If I started collecting SS in August—locking in a reduced fixed income for the rest of my life—it would probably cover the stratospheric COBRA premiums during the six months covered by savings and vacation pay. At my age, with a day in the ER for suspected heart symptoms and a diagnosis of osteoporosis, you can be sure I have no chance of buying healthcare insurance on the open market, and so COBRA probably will be the only option. It lasts for 18 months, which will carry me into Medicare.
If I can get a job during the six months that my savings would support me, then I might delay collecting SS until “full retirement age,” which for me is 66½. Even a part-time job might supplement a 4% draw-down from my retirement funds enough to keep me alive.
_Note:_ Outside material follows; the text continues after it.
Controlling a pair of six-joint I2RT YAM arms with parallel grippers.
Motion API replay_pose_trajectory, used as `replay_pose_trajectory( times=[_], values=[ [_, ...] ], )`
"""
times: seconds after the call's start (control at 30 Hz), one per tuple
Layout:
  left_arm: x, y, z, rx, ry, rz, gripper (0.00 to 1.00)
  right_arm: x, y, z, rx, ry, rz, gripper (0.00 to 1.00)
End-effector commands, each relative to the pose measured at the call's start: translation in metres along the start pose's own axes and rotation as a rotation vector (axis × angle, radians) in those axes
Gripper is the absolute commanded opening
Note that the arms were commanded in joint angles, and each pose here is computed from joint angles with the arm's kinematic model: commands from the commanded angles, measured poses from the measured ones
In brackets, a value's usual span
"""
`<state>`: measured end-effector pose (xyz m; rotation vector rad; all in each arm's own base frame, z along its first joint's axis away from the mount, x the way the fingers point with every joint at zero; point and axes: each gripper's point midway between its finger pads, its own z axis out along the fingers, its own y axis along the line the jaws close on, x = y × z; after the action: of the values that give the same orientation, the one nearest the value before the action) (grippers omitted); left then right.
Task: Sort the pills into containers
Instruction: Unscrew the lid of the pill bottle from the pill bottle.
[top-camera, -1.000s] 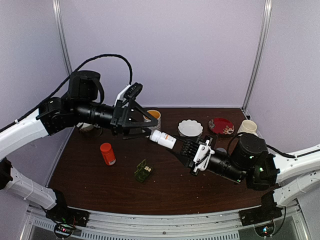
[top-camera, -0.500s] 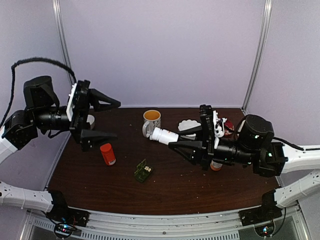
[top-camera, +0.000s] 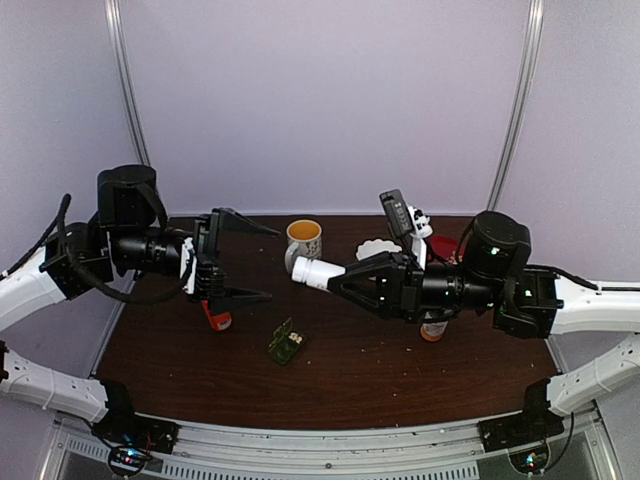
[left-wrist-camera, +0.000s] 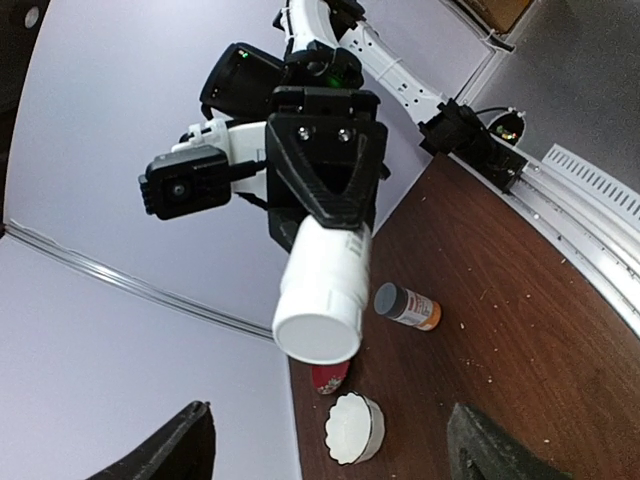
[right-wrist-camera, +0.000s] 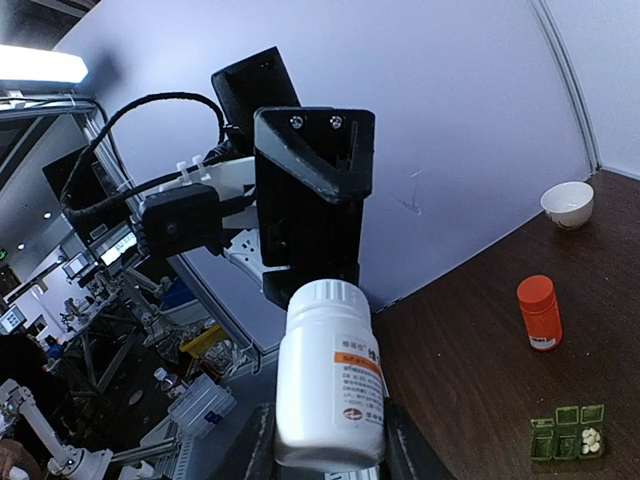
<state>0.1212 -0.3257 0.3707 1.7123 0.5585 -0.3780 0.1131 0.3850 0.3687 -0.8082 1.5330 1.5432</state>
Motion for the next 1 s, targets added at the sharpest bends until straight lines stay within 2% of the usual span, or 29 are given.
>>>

It would be tight; so tight that I probably couldn’t stay in my home.
But then, neither of these scenarios—I survive for six months on savings and then have to get by on retirement savings and early SS payments, or I manage to get a part-time job that supplements retirement savings—safely provides enough to cover the costs of running my house and buying groceries, too.
The only chance I have to survive in my present home on my retirement savings plus Social Security will be to work full-time, at or near my present salary, until I reach the age of 70. I might get by OK if I work to 66½, but only if I sell my house and move someplace lots cheaper. I can budget till I’m dazed, but the fact is that the base cost of utilities, property taxes, car taxes, auto and home insurance, and upkeep plus gasoline and food exceeds the income I can generate from my savings and Social Security. And that doesn’t even take health care into account.